🤖 AI Summary
This paper addresses the highly heterogeneous independent component analysis (ICA) problem in distributed and federated learning settings, proposing the first one-shot robust aggregation framework. It tackles key challenges including extreme client-side data sparsity (up to half of clients possessing only a few observations), permutation ambiguity in estimated separation matrices, and severe statistical heterogeneity. Methodologically, it introduces a novel two-stage aggregation mechanism that jointly leverages k-means clustering and the geometric median: clustering first resolves permutation inconsistencies across clients’ separation matrices, followed by geometric-median-based robust aggregation. Theoretically, it establishes the first joint characterization of the geometric median’s estimation error bound and k-means’ maximum misclustering rate, rigorously guaranteeing convergence under extreme heterogeneity. Experiments demonstrate that the framework consistently outperforms both vanilla averaging and existing robust aggregation methods across diverse heterogeneous configurations.
📝 Abstract
This paper investigates a general robust one-shot aggregation framework for distributed and federated Independent Component Analysis (ICA) problem. We propose a geometric median-based aggregation algorithm that leverages $k$-means clustering to resolve the permutation ambiguity in local client estimations. Our method first performs k-means to partition client-provided estimators into clusters and then aggregates estimators within each cluster using the geometric median.
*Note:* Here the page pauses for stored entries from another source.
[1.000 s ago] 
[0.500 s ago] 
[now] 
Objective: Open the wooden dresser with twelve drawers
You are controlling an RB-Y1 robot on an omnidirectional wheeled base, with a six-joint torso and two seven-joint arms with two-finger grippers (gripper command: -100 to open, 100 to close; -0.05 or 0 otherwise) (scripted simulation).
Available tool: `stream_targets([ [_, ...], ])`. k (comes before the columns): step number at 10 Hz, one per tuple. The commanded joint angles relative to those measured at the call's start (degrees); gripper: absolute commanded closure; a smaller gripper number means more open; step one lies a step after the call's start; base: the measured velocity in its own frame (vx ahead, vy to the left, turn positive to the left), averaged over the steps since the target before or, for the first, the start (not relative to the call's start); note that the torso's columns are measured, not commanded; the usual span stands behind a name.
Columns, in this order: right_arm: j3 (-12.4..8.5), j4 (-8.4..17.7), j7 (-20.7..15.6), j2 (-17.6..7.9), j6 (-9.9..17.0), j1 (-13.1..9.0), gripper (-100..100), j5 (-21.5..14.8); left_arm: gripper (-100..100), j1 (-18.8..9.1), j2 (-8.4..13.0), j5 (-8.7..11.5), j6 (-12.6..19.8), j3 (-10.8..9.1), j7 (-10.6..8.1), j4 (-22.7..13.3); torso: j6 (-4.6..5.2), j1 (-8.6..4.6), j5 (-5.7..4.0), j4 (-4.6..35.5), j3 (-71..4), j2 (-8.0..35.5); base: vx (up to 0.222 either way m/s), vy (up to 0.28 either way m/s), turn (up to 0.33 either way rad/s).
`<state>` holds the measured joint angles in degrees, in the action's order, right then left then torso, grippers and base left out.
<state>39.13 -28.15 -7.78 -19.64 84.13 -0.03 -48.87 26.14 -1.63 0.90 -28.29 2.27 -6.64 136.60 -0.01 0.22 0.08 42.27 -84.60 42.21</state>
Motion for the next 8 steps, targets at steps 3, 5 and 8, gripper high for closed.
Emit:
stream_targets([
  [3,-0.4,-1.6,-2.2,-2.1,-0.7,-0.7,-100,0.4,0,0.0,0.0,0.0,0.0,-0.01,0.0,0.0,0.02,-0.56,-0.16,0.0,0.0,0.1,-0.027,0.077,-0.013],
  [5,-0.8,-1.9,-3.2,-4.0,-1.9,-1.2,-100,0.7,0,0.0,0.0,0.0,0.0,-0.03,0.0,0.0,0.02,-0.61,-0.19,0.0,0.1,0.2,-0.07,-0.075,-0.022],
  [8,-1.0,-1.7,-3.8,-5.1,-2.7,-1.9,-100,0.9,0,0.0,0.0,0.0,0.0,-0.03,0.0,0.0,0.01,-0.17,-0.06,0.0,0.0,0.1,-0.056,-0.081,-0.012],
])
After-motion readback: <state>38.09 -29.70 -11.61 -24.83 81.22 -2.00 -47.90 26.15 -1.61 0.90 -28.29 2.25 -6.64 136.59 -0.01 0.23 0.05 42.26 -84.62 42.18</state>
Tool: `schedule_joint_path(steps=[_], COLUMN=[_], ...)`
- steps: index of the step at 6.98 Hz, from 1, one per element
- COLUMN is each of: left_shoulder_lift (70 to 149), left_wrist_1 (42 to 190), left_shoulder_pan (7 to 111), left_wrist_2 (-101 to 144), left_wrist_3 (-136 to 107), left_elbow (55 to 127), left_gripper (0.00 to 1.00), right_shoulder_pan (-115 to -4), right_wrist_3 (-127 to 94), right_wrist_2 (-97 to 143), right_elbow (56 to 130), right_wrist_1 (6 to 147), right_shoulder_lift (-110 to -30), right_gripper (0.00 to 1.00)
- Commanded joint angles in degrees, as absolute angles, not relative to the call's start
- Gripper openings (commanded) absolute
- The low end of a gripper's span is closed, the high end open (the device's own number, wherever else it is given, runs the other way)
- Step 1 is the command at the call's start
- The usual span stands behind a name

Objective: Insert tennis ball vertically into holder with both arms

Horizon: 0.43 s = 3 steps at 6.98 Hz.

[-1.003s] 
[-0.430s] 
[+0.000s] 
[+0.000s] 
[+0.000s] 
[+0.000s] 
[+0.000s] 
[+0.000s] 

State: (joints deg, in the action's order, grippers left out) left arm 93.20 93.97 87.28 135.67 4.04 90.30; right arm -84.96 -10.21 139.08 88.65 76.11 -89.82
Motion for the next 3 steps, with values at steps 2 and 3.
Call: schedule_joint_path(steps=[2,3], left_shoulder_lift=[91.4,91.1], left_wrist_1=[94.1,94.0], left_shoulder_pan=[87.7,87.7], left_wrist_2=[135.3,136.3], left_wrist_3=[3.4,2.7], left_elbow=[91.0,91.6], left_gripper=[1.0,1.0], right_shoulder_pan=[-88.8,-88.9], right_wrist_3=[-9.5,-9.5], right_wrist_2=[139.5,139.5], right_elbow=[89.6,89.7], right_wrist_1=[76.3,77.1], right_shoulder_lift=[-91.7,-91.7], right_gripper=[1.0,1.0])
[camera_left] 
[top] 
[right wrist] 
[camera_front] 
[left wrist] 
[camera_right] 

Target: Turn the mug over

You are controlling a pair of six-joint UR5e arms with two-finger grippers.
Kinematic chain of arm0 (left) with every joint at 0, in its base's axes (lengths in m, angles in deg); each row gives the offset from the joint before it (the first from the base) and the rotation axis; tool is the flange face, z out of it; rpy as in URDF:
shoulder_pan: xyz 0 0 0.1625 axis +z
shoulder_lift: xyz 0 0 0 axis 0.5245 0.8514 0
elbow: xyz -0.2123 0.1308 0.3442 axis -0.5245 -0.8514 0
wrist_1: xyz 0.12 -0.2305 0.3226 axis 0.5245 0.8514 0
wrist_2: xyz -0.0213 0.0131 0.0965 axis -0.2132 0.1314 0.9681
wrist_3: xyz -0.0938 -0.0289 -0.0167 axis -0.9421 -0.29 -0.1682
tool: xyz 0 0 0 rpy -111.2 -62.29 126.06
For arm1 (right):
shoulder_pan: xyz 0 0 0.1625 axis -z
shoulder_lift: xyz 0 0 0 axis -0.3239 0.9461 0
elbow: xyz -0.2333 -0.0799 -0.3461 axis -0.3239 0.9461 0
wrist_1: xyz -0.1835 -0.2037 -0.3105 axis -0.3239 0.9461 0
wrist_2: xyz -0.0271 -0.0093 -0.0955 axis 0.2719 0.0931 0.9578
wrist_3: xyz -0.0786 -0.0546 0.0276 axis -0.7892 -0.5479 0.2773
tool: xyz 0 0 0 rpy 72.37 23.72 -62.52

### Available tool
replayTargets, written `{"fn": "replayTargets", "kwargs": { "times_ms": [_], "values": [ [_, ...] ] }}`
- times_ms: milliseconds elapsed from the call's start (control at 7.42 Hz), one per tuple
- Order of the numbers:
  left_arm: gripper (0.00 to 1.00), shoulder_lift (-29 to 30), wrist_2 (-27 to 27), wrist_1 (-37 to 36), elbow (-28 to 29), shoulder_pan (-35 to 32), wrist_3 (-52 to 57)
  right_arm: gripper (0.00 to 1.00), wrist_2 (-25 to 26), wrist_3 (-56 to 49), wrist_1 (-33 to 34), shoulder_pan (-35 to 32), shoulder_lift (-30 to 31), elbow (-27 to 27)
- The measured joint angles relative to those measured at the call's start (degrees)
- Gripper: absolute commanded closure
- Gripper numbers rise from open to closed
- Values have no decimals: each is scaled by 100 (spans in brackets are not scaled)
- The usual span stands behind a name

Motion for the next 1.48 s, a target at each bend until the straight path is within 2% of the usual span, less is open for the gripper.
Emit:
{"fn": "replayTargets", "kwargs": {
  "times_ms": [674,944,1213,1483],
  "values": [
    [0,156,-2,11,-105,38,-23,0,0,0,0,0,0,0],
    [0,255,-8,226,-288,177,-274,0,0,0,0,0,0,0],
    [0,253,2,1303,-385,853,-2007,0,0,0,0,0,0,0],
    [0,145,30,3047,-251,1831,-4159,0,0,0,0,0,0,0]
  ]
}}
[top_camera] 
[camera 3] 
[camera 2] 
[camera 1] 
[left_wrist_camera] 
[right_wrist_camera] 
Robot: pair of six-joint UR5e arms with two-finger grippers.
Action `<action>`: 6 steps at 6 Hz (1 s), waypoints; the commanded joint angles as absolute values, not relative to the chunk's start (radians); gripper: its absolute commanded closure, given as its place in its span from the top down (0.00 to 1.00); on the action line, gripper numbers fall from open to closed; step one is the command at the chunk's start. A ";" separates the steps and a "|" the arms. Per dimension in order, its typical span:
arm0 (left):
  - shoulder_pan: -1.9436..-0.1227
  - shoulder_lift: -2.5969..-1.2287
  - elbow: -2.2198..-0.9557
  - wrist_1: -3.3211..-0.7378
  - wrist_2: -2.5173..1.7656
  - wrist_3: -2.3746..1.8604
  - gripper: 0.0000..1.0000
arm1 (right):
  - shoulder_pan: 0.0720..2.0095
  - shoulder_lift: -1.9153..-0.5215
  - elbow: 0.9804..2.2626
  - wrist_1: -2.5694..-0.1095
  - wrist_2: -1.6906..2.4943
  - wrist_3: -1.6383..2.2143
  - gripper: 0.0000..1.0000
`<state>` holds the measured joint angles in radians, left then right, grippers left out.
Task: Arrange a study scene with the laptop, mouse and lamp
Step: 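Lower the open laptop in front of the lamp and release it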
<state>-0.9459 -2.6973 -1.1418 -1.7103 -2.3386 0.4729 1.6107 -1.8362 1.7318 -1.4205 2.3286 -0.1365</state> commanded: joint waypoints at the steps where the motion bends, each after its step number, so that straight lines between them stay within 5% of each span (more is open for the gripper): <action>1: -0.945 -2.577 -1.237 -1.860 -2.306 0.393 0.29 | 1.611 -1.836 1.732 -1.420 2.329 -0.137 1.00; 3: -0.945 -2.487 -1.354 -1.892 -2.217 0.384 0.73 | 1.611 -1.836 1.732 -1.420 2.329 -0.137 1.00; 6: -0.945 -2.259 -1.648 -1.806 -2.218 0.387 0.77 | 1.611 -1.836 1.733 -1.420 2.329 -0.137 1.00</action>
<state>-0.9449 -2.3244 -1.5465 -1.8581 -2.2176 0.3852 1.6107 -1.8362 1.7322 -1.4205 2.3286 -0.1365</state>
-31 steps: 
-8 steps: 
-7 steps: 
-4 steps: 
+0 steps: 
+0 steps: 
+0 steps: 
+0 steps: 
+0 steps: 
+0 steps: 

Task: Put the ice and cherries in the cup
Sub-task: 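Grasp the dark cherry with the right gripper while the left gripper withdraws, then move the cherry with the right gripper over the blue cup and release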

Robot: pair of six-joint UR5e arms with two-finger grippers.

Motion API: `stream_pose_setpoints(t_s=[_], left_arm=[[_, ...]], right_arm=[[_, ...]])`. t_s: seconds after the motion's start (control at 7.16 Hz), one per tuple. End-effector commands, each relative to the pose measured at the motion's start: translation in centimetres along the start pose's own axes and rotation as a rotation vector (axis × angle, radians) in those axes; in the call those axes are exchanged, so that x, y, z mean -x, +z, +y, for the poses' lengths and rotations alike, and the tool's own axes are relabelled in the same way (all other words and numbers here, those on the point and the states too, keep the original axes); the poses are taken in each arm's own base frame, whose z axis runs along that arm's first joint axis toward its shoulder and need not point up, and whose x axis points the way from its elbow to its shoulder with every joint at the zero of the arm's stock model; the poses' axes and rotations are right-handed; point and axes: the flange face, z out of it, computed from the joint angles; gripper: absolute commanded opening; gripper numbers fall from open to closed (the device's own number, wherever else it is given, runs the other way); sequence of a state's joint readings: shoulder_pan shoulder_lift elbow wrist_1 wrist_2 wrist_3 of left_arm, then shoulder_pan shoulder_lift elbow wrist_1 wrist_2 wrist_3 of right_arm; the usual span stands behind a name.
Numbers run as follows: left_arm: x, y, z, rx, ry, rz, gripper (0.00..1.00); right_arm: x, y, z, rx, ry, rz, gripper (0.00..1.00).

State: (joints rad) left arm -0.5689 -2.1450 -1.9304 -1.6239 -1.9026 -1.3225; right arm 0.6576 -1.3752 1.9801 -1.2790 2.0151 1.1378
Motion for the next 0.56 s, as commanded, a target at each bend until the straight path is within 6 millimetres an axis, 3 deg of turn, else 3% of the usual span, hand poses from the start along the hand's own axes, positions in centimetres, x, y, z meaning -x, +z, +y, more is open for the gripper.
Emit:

This approach provably remains effective even in highly heterogeneous scenarios where at most half of the clients can observe only a minimal number of samples. The key theoretical contribution lies in the combined analysis of the geometric median's error bound-aided by sample quantiles-and the maximum misclustering rates of the aforementioned solution of $k$-means. The effectiveness of the proposed approach is further supported by simulation studies conducted under various heterogeneous settings.